Me: That must have been uncomfortable.
CV: There was one guy I would say was genuinely welcomin' and carin'. Talked to him for quite a bit. I think he ditched Sunday School to visit with me. His name is Larry McConkie. He said he had a motorcycle before he got married but his wife made him sell it. Some of the others, they were more curious than carin'.
Me: Funny you should mention that. That phrase shows up somewhere in the book, and it isn't about your character. Do you think you'll go again?
CV: I might. I'm kind of interested to see what kind of reception I get. I'm thinkin' I might just go around visitin' different wards, maybe do a little blog about my experience.

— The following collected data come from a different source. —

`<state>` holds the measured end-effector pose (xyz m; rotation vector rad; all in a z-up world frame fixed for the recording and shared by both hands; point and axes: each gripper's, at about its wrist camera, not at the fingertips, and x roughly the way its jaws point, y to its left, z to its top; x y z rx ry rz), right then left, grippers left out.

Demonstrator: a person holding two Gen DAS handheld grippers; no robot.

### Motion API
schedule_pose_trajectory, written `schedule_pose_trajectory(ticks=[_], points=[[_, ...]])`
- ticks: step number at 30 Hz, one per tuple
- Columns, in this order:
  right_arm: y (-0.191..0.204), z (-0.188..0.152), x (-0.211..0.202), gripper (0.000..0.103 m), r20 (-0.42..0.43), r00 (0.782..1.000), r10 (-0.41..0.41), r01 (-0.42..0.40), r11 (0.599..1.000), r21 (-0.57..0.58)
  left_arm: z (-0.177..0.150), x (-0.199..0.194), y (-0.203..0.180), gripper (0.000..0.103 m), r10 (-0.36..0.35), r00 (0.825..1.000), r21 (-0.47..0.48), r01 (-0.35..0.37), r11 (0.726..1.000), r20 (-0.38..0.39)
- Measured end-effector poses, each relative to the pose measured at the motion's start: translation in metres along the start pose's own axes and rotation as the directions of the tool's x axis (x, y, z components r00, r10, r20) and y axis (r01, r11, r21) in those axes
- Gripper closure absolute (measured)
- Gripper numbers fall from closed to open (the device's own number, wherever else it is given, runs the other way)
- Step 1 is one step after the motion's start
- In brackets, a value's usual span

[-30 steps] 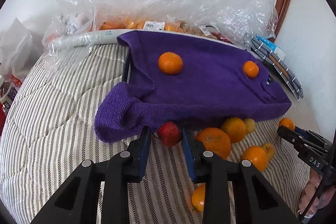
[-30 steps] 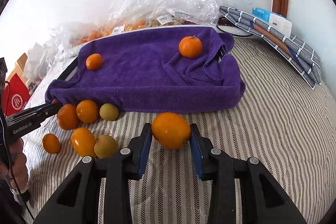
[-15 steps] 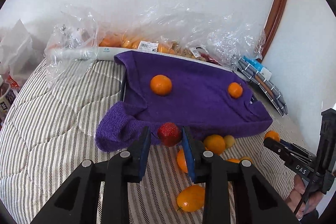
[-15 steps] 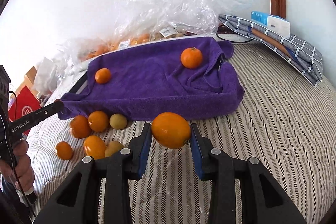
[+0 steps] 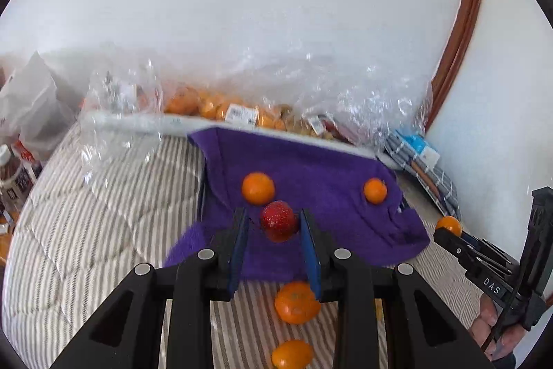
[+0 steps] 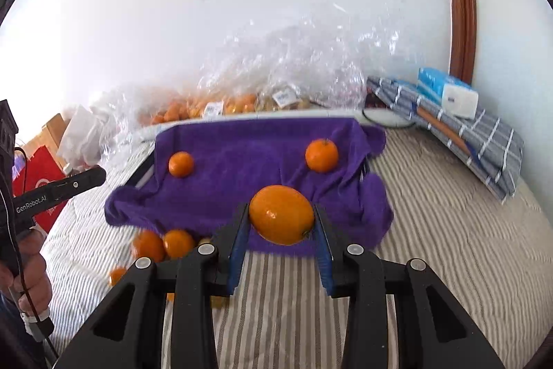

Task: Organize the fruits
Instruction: 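Carry both fruits onto the purple towel and open both tools to release them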

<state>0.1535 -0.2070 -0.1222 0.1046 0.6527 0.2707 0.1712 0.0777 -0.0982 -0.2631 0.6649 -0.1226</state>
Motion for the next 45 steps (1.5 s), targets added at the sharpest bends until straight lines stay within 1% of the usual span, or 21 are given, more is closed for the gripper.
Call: schedule_pose_trajectory(ticks=[3,5,7,9,11,15,18,20,22,25,30,34,37,42,45], points=[[0.001,0.019,0.004,0.067,0.025,1.0,-0.004,0.004,1.0,0.002,0.017,0.007,0.0,0.074,0.022,0.999,-0.025,-0.021,0.999,0.026],[0.002,0.033,0.009,0.067,0.046,0.999,-0.022,0.021,1.0,0.014,0.025,0.017,0.001,0.074,0.039,0.999,-0.053,-0.037,0.998,0.035],[0.003,0.043,0.013,0.067,0.068,0.998,-0.016,0.014,1.0,0.017,0.026,0.025,0.002,0.074,0.039,0.999,-0.077,-0.036,0.996,0.032],[0.003,0.047,0.022,0.067,0.067,0.998,-0.006,0.005,1.0,0.023,0.022,0.035,0.004,0.074,0.041,0.999,-0.094,-0.038,0.995,0.022],[0.002,0.046,0.031,0.067,0.054,0.999,0.006,-0.008,1.0,0.031,0.015,0.042,0.008,0.074,0.044,0.999,-0.096,-0.043,0.994,0.011],[-0.004,0.031,0.051,0.067,0.016,1.0,0.015,-0.015,0.999,0.036,0.009,0.052,0.013,0.074,0.086,0.996,-0.082,-0.086,0.993,-0.006],[-0.011,0.023,0.067,0.067,-0.034,0.999,0.031,-0.029,0.997,0.066,0.005,0.058,0.018,0.074,0.098,0.995,-0.092,-0.099,0.991,-0.022],[-0.015,0.021,0.071,0.067,-0.049,0.997,0.063,-0.058,0.994,0.09,0.001,0.063,0.02,0.074,0.083,0.995,-0.114,-0.088,0.99,-0.047],[-0.018,0.019,0.074,0.067,-0.057,0.995,0.084,-0.077,0.99,0.114,-0.001,0.068,0.018,0.074,0.069,0.995,-0.113,-0.076,0.991,-0.068],[-0.02,0.016,0.08,0.067,-0.079,0.994,0.07,-0.061,0.991,0.118,-0.003,0.07,0.014,0.074,0.087,0.994,-0.085,-0.093,0.992,-0.065],[-0.015,0.011,0.087,0.067,-0.112,0.99,0.087,-0.073,0.99,0.12,-0.004,0.071,0.01,0.074,0.089,0.994,-0.067,-0.093,0.993,-0.067],[-0.008,0.009,0.091,0.067,-0.121,0.991,0.05,-0.041,0.996,0.076,-0.005,0.075,0.01,0.074,0.094,0.992,-0.063,-0.1,0.993,-0.09],[-0.007,0.009,0.093,0.067,-0.129,0.991,0.047,-0.037,0.996,0.077,-0.006,0.078,0.012,0.074,0.098,0.99,-0.069,-0.106,0.992,-0.106],[-0.01,0.008,0.095,0.067,-0.14,0.989,0.037,-0.026,0.996,0.084,-0.008,0.084,0.016,0.074,0.076,0.987,-0.093,-0.09,0.992,-0.143],[-0.01,0.007,0.097,0.067,-0.15,0.988,0.02,-0.009,0.997,0.078,-0.009,0.087,0.014,0.074,0.076,0.985,-0.082,-0.09,0.993,-0.155]])
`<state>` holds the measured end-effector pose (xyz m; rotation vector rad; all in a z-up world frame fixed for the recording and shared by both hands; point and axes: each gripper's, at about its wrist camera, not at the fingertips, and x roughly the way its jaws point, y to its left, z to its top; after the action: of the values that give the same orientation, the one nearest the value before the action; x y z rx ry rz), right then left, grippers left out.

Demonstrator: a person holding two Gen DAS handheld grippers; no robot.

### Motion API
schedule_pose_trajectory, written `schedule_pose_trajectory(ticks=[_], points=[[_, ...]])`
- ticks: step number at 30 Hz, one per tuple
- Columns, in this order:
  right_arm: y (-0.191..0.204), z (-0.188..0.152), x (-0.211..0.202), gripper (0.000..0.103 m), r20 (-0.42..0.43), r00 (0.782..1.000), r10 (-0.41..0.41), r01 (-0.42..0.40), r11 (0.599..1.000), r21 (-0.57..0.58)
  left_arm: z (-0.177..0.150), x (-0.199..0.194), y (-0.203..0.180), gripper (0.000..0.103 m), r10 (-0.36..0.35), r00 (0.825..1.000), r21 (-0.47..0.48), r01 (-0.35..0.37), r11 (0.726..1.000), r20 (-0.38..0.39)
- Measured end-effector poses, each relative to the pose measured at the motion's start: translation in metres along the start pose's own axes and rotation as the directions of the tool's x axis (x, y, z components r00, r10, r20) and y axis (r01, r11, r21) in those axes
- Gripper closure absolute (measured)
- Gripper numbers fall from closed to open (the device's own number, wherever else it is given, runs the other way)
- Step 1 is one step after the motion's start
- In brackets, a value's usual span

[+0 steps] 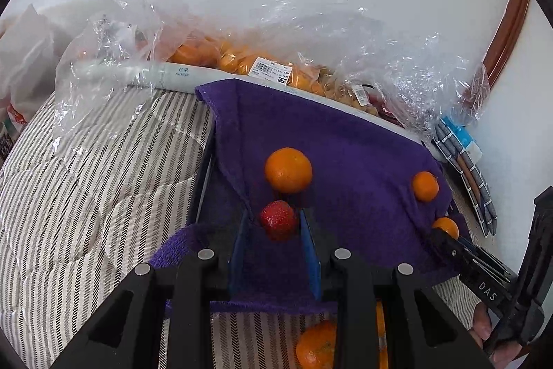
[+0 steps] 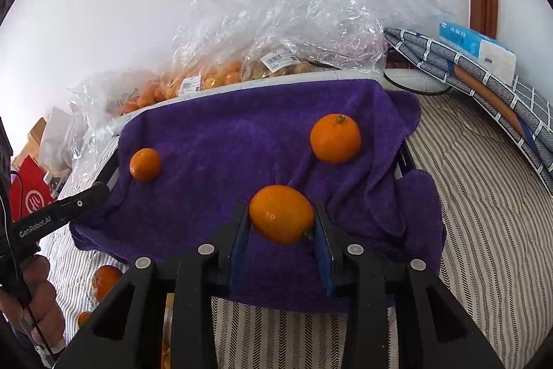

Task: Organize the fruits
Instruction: 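Carry both fruits onto the purple towel and open both tools to release them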

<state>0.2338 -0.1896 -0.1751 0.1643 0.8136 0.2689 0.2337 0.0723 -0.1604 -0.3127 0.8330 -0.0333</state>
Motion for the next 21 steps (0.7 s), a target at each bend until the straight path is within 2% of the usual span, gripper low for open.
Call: schedule_pose_trajectory(ticks=[11,15,21], points=[[0.002,-0.002,0.0,0.067,0.001,1.0,-0.027,0.027,0.999,-0.023,-0.003,0.004,-0.007,0.074,0.023,0.999,0.038,-0.022,0.999,-0.025],[0.001,-0.001,-0.003,0.057,0.016,0.999,-0.029,0.029,1.0,-0.011,-0.003,0.005,-0.007,0.074,0.023,0.999,0.039,-0.022,0.999,-0.025],[0.0,-0.001,-0.01,0.048,0.056,0.998,-0.039,0.039,0.999,-0.01,-0.003,0.004,-0.005,0.073,0.011,1.0,0.034,-0.011,0.999,-0.023]])
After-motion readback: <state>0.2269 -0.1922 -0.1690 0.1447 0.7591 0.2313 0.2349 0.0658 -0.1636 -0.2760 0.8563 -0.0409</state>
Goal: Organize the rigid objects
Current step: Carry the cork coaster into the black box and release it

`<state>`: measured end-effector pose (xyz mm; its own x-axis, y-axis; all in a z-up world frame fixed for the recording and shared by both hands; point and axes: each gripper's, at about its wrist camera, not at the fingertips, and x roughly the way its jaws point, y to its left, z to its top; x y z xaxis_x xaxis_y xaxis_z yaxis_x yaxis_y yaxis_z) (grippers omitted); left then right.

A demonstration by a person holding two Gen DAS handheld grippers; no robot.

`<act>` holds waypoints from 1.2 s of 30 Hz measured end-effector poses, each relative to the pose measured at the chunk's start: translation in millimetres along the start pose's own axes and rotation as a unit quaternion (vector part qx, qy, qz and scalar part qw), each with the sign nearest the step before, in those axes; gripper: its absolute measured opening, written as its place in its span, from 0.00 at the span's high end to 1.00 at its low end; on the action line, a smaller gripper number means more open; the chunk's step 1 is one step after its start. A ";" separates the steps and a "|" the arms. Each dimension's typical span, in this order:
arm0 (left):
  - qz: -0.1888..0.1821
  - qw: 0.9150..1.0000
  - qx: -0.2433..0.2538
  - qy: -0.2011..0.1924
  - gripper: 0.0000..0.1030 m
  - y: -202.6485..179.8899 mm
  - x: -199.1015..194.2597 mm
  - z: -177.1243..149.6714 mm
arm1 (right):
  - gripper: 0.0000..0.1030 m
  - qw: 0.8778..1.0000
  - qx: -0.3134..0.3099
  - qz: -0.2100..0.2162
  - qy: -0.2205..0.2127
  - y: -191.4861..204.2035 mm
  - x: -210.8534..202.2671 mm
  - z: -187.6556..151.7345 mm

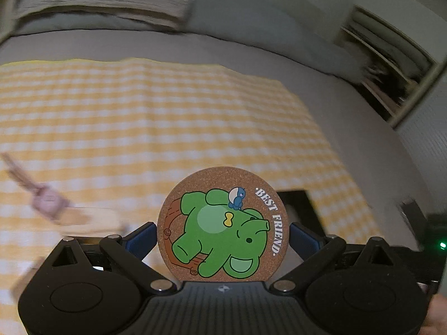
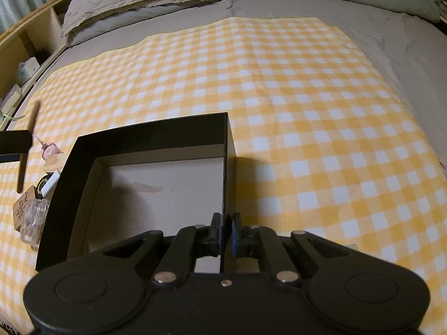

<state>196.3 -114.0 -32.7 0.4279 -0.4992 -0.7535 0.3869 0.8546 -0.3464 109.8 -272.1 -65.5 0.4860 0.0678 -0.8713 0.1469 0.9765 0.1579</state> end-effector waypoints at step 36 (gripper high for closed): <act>0.004 0.995 -0.012 0.104 0.00 -57.8 126.9 -0.3 | 0.92 1.000 -0.010 0.017 0.004 0.0 4.2 0.4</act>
<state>228.1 -226.7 -108.5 0.2524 -0.4541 -0.8545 0.3633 0.8629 -0.3512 112.1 -271.9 -69.0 0.4835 0.1023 -0.8693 0.1134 0.9775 0.1781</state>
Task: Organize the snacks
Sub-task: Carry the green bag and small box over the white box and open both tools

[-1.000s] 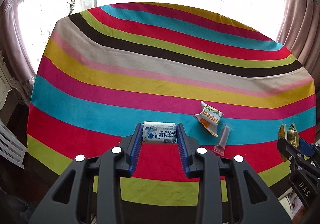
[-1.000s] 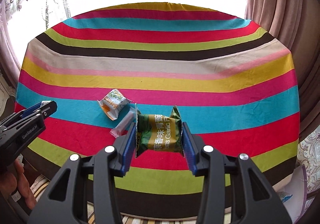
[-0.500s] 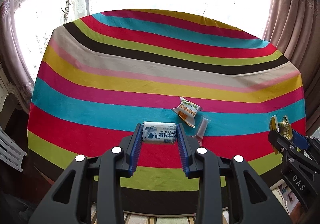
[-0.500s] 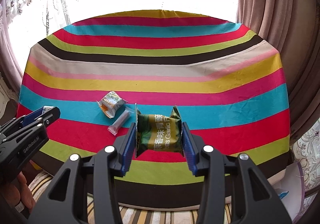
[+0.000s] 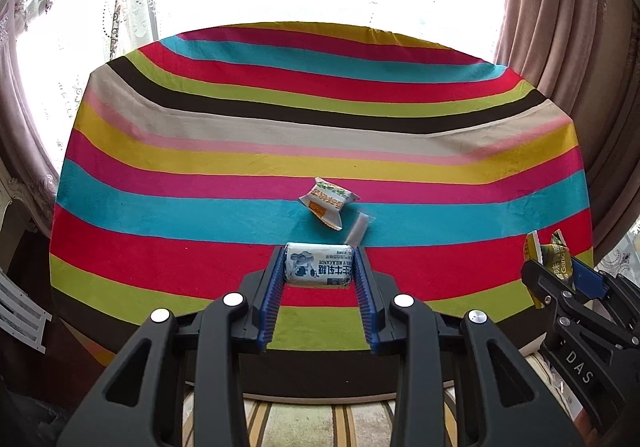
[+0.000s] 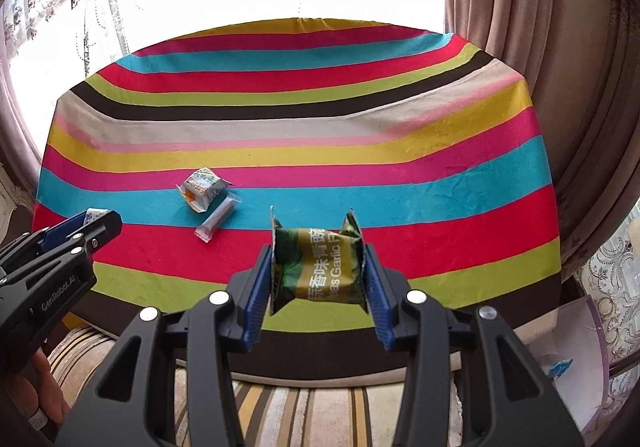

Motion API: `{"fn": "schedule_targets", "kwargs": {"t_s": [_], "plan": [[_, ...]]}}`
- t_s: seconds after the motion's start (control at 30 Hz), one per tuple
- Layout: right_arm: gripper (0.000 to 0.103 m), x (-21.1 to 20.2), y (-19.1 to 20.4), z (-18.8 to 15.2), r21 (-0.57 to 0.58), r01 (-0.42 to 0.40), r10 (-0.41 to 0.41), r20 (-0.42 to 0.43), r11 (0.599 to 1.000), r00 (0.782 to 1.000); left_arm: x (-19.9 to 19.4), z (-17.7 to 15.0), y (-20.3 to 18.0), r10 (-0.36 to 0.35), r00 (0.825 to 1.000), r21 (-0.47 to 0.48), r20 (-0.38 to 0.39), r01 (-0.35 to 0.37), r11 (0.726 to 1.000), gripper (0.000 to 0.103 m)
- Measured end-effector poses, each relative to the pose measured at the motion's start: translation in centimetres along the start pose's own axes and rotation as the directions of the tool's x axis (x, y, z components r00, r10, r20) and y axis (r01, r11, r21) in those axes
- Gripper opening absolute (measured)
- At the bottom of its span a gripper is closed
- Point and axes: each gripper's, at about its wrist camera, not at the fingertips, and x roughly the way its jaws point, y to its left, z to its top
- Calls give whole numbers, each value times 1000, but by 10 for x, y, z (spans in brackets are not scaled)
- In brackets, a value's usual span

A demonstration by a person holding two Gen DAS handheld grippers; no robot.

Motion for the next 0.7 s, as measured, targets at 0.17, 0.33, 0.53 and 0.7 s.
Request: {"fn": "schedule_targets", "kwargs": {"t_s": [0.17, 0.33, 0.53, 0.7], "plan": [[44, -7, -17, -10, 20, 12, -12, -4, 1000, 1000, -5, -7, -22, -26, 1000, 34, -3, 26, 999, 32], [44, -13, -38, -23, 51, 32, -31, -12, 998, 999, -11, -16, -45, -60, 998, 69, -14, 61, 996, 32], [44, -21, -70, -41, 87, 66, -63, -29, 994, 998, -15, -27, -77, -96, 995, 121, -31, 99, 988, 32], [44, -28, -94, -52, 119, 93, -89, -36, 989, 995, -16, -38, -107, -131, 990, 167, -55, 139, 976, 32]]}}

Me: You heard it here first, folks. Cousin Victor, coming to a ward near you. Shake his hand. (Olive, if he visits Winder 24th, it isn't good form to get out the hand sanitizer immediately afterwards.)
CV: Oh, Sister Olive. Karen's told me all about her. I know I would never pass her inspection. I think I joined the Hells Angels because I needed to belong somewhere. I'm kinda feelin' pulled to wanna belong to the Lord's kingdom here on earth again, too.
Me: Sometimes that can feel like pledging the sorority, too, can't it? Maybe you should spare the ward if you can find just one friendly nonjudgmental person per ward. Make that your goal, instead of judging them for judging you. Just a suggestion.
CV: (stroking his beard) I see what you're sayin'. So maybe instead of makin' my blog a rant about how people ain't friendly, I could talk about that one friendly person.
Me: Right! Blog about Larry. Tell us about how he's a family man who gave up his wheels to push a stroller. Tell us what made those friendly people stand out. Set them up as role models for other people. It's how we lift each other. Think about what unlikely friends Karen and Toni were at first. Life had to bring them together under some unusual circumstances for them to find their friendship.
CV: Okay, I'll do it!
Me: And Victor, thanks for all you did for Karen. You made a difference. I'll even forgive you for the missing apostrophe.
CV: Thanks for including me in your book.
Me: Someday maybe you'll understand why that wasn't an easy thing for me to do. I'll tell you about it later, off the record. But you just rode up and revved your engine and the next thing I knew, you were in the book. It happens that way sometimes.
CV: Thanks for my fifteen minutes of fame.
Me: Thanks for your time. See you around!